### Exercise goal
Please copy exactly the lines that run from the start of the entries to the line containing "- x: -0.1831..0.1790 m", inclusive.

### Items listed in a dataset
____________________

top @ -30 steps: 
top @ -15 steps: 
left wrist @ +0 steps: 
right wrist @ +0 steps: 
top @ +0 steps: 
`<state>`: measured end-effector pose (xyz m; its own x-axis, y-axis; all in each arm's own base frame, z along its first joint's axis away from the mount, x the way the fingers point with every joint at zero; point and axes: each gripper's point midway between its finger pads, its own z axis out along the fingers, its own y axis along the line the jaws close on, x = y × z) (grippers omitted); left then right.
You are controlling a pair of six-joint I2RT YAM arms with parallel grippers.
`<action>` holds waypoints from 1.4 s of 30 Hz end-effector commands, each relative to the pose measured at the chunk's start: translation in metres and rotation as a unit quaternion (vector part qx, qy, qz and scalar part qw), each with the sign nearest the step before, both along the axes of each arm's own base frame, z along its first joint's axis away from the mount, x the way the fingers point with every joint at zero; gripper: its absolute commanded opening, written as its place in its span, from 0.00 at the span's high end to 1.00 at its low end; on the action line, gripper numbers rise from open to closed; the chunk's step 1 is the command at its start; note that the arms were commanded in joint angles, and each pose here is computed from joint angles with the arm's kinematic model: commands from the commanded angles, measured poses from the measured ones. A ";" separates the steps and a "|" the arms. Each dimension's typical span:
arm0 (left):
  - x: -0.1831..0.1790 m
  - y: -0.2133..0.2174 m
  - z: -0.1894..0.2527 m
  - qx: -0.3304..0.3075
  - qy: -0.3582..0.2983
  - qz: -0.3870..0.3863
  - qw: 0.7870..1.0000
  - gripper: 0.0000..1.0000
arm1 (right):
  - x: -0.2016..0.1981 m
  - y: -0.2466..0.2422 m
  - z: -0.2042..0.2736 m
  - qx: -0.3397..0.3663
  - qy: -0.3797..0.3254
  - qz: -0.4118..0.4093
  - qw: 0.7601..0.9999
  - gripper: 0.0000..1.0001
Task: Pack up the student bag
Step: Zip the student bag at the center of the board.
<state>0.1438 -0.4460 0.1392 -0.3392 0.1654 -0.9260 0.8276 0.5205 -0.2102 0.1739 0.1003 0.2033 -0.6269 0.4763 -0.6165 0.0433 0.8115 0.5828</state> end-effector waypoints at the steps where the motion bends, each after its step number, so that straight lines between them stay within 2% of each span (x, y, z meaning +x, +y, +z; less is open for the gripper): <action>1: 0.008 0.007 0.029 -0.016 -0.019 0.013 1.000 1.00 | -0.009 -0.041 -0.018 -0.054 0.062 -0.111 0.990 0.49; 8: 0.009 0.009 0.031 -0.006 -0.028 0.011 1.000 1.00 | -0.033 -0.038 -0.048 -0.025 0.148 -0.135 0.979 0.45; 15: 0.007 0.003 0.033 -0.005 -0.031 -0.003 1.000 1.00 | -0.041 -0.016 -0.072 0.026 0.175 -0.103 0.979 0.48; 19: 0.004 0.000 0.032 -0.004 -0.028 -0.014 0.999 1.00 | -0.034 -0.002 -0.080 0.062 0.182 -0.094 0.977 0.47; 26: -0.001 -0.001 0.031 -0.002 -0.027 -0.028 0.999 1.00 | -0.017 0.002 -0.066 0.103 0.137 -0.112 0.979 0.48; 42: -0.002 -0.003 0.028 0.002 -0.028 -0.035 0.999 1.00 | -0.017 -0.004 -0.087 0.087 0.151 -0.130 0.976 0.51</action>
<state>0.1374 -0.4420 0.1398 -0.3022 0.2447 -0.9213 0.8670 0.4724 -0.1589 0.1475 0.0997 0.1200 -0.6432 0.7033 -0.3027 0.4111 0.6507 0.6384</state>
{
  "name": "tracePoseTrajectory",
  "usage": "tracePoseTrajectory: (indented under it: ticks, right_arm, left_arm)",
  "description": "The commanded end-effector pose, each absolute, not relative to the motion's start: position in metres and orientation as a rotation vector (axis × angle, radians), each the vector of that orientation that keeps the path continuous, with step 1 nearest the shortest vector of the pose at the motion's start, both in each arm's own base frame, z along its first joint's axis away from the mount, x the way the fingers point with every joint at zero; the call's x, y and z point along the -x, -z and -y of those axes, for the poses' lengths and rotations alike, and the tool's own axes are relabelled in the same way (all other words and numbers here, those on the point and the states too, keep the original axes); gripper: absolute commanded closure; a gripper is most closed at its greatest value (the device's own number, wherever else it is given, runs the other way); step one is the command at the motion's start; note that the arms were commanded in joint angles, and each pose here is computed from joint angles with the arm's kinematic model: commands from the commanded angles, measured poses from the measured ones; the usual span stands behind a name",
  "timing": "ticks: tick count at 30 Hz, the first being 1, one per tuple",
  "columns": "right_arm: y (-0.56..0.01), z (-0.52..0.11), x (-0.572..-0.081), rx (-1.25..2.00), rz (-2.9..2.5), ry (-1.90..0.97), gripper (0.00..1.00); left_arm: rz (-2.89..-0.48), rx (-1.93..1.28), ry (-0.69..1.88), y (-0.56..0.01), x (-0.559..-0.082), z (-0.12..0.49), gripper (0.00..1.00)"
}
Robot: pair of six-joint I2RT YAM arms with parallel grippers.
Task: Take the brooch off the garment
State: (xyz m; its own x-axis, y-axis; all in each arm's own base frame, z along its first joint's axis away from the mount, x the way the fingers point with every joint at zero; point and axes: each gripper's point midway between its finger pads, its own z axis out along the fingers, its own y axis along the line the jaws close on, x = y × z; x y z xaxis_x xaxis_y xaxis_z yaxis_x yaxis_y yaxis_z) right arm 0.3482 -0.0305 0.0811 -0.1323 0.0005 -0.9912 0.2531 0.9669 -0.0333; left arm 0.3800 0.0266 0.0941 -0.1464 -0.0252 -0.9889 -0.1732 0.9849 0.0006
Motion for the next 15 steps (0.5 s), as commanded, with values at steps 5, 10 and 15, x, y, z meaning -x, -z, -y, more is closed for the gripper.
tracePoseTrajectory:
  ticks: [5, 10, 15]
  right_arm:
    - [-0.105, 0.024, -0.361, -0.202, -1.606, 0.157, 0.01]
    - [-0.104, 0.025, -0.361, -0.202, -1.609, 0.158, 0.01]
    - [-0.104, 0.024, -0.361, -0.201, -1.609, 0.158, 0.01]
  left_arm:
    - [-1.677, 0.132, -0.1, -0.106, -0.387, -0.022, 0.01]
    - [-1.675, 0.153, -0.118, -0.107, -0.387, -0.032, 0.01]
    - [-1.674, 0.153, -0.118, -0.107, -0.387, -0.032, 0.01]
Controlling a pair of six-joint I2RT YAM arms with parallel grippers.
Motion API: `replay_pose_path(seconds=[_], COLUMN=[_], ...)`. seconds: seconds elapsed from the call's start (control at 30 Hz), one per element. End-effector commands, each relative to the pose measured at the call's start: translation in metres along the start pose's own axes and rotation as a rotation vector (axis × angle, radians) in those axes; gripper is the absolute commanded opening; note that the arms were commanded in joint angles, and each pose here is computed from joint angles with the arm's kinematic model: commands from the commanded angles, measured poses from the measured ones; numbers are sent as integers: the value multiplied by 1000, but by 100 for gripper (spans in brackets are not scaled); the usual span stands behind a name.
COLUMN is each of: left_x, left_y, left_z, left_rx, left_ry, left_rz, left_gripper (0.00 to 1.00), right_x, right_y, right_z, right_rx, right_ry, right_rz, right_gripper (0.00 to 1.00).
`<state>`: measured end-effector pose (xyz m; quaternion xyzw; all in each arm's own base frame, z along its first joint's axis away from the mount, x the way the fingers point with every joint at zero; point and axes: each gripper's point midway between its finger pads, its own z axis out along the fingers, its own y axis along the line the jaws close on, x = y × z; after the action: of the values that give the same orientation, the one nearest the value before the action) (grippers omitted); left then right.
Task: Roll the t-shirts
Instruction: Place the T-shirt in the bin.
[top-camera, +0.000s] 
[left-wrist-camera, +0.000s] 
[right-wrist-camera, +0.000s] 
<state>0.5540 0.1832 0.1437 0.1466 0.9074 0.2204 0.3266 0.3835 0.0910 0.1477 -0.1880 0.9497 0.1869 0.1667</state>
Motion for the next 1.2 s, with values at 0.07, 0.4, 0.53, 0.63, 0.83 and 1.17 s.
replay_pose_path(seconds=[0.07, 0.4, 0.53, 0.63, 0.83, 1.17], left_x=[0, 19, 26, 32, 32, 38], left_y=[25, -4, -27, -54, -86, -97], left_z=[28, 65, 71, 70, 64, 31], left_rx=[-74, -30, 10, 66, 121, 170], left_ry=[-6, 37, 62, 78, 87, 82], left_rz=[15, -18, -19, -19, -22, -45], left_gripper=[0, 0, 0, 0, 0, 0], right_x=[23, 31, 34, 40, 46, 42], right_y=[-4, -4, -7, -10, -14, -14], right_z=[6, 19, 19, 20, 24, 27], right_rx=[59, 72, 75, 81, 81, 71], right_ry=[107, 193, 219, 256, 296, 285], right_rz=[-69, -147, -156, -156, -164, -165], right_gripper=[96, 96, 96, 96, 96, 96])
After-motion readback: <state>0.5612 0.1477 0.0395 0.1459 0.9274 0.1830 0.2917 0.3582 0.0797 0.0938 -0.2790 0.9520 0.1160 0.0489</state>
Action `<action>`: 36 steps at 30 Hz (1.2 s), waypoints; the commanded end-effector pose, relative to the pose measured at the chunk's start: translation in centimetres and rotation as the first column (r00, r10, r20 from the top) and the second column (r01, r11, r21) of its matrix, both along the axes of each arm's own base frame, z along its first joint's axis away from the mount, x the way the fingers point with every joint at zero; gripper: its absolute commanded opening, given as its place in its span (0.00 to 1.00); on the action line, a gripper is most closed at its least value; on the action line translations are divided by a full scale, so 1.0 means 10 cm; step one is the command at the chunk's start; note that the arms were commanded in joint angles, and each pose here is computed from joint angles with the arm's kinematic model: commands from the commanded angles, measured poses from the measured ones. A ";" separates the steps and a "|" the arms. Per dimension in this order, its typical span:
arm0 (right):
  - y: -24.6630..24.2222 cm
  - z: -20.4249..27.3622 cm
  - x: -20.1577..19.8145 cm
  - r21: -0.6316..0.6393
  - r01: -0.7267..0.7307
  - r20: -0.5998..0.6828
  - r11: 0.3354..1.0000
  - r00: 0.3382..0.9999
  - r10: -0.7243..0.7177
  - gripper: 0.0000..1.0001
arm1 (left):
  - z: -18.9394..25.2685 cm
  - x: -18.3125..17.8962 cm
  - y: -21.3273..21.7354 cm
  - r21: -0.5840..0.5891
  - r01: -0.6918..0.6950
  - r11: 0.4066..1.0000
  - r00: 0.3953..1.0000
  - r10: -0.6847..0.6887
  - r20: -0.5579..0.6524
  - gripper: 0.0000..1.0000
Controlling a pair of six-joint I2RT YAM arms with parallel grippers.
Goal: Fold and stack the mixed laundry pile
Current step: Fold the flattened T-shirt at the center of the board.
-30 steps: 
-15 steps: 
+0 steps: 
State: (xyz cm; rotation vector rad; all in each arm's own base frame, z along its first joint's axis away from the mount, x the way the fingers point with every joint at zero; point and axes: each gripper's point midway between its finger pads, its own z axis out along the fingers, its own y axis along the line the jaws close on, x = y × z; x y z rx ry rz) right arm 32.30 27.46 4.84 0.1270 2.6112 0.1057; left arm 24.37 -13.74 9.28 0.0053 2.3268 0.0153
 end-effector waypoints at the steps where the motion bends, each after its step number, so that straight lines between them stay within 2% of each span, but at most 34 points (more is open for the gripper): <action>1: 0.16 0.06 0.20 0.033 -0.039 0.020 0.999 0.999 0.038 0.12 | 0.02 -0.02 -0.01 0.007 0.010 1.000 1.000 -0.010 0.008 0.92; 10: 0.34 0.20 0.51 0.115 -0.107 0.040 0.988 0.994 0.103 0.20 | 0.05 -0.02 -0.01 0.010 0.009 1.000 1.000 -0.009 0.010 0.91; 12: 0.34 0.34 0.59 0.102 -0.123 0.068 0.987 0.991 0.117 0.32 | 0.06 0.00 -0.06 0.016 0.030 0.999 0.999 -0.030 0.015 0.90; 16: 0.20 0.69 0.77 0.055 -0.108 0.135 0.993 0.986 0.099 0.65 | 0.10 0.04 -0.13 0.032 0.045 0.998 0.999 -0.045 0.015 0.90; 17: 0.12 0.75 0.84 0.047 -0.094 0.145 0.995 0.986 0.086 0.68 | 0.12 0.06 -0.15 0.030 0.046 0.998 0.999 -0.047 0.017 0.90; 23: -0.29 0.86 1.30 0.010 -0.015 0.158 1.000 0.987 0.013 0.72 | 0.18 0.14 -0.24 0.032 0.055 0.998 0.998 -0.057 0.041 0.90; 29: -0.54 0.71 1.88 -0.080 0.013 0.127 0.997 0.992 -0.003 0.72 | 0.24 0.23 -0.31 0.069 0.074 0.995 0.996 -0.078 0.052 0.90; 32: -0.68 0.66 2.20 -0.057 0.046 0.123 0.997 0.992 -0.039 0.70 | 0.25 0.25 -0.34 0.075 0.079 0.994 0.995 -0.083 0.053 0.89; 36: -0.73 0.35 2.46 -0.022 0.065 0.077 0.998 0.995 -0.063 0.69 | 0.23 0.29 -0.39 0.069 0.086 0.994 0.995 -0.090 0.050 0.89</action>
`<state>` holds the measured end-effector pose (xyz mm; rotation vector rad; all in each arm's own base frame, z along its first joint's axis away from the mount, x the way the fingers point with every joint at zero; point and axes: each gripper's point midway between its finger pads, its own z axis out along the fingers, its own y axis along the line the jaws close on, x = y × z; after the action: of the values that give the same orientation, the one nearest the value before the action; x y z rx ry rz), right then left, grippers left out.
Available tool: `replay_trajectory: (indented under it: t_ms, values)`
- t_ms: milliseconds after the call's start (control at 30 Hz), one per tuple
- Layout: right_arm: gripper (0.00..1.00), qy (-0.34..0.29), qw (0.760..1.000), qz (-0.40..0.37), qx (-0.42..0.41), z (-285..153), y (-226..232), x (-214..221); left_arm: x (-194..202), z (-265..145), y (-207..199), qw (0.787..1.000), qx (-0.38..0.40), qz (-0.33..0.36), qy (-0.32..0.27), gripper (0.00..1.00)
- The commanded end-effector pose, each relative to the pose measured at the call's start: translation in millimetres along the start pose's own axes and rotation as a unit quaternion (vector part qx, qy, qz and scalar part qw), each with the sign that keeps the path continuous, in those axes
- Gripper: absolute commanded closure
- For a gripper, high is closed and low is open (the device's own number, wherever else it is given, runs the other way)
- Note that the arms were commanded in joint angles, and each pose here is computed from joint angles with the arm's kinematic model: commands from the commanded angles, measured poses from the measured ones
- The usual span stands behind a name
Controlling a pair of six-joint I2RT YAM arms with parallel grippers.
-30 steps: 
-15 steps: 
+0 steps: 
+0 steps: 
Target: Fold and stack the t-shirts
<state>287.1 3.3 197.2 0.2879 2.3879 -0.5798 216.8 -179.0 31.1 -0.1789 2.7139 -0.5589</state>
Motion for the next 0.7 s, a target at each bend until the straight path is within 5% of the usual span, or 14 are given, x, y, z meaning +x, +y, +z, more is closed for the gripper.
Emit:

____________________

### Answer for the task
top @ -30 steps: 
top @ -15 steps: 
left wrist @ +0 steps: 
right wrist @ +0 steps: 
top @ +0 steps: 
`<state>`: measured end-effector pose (xyz m; its own x-axis, y-axis; all in each arm's own base frame, z along its first joint's axis away from the mount, x the way the fingers point with every joint at zero; point and axes: each gripper's point midway between its finger pads, its own z axis out along the fingers, its own y axis along the line the jaws close on, x = y × z) (grippers omitted); left then right.
You are controlling a pair of six-joint I2RT YAM arms with parallel grippers.
`<action>` holds waypoints from 1.4 s of 30 Hz end-effector commands, each relative to the pose measured at the chunk's start: translation in metres and rotation as a unit quaternion (vector part qx, qy, qz and scalar part qw), each with the sign nearest the step before, both along the axes of each arm's own base frame, z along its first joint's axis away from the mount, x the way the fingers point with every joint at zero; gripper: its absolute commanded opening, written as its place in its span, from 0.00 at the span's high end to 1.00 at its low end; on the action line, gripper numbers rise from open to closed; the chunk's step 1 is the command at its start; note that the arms were commanded in joint angles, and each pose here is computed from joint angles with the arm's kinematic model: commands from the commanded angles, measured poses from the measured ones. A ";" separates the steps and a "|" the arms. Each dimension's typical span:
arm0 (left):
  - x: -0.1831..0.1790 m

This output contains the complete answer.